6.5. El Decreto Legislativo

Es la disposición con rango de ley dictada por el Gobierno en virtud de una delegación otorgada por el Parlamento.

Mediante esta fórmula, se transfiere el ejercicio, y no la titularidad, de la potestad de dictar normas con valor y fuerza de Ley.

Los caracteres que lo configuran son los siguientes:

  • Forma: ha de otorgarse de forma expresa mediante Ley.

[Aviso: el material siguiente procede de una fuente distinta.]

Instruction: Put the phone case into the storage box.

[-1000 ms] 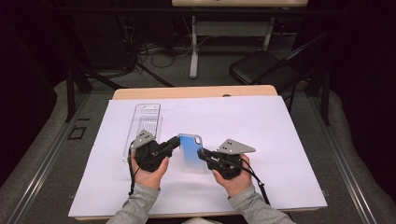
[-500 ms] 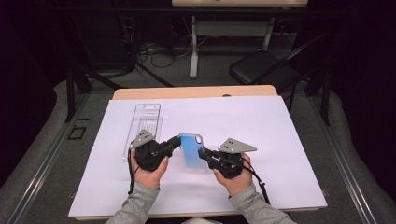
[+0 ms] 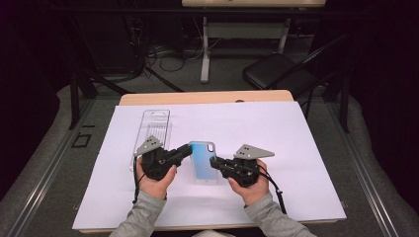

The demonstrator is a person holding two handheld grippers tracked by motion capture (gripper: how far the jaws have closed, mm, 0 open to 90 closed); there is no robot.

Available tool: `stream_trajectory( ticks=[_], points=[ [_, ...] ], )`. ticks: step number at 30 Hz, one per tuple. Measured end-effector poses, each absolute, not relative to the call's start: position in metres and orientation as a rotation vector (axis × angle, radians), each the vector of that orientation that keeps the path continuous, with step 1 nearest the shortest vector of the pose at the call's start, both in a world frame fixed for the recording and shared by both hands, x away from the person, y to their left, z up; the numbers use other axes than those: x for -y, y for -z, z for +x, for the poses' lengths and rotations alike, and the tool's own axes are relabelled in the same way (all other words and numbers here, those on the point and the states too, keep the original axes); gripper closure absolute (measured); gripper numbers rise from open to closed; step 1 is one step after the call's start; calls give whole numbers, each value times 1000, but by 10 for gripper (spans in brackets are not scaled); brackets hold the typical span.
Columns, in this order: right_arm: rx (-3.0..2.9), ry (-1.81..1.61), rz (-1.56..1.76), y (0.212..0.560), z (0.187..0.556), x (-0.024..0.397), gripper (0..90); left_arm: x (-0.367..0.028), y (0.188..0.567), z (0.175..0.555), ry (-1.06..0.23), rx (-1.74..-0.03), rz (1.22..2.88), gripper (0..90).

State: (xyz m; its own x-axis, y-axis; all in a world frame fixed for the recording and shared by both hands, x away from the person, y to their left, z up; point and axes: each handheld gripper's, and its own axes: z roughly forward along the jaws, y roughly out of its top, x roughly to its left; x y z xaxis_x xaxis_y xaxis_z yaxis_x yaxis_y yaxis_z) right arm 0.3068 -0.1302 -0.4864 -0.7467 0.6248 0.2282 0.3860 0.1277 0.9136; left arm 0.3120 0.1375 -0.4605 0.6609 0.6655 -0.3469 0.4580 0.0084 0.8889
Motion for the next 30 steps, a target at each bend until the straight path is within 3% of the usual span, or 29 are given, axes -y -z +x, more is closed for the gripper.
stream_trajectory(
  ticks=[30],
  points=[
    [-2218, -1696, 976, 486, 310, 134, 822, -145, 461, 320, -91, -895, 1637, 817]
  ],
)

  • Materia: puede referirse a la regulación de cualquier materia, siempre que tal materia no esté reservada a Ley orgánica. Tampoco puede delegarse la posibilidad de modificar la propia ley delegante, ni la de dictar normas con carácter retroactivo (art. 83 CE).

  • Plazo para su ejercicio: la Ley delegante debe fijar necesariamente el plazo para el ejercicio de la delegación por parte del Gobierno, sin que pueda concederse por tiempo indeterminado.

  • Vigencia de la delegación: se agota bien por el transcurso del plazo para su ejercicio, bien por el uso que de ella haga el Gobierno mediante la publicación del decreto legislativo.

  • Destinatario de la delegación: el destinatario de la delegación lo es siempre el Gobierno, sin que éste pueda delegar a su vez en otras autoridades distintas.

  • Procedimiento: El Gobierno deberá seguir el procedimiento ordinario previsto para la elaboración de disposiciones de carácter general.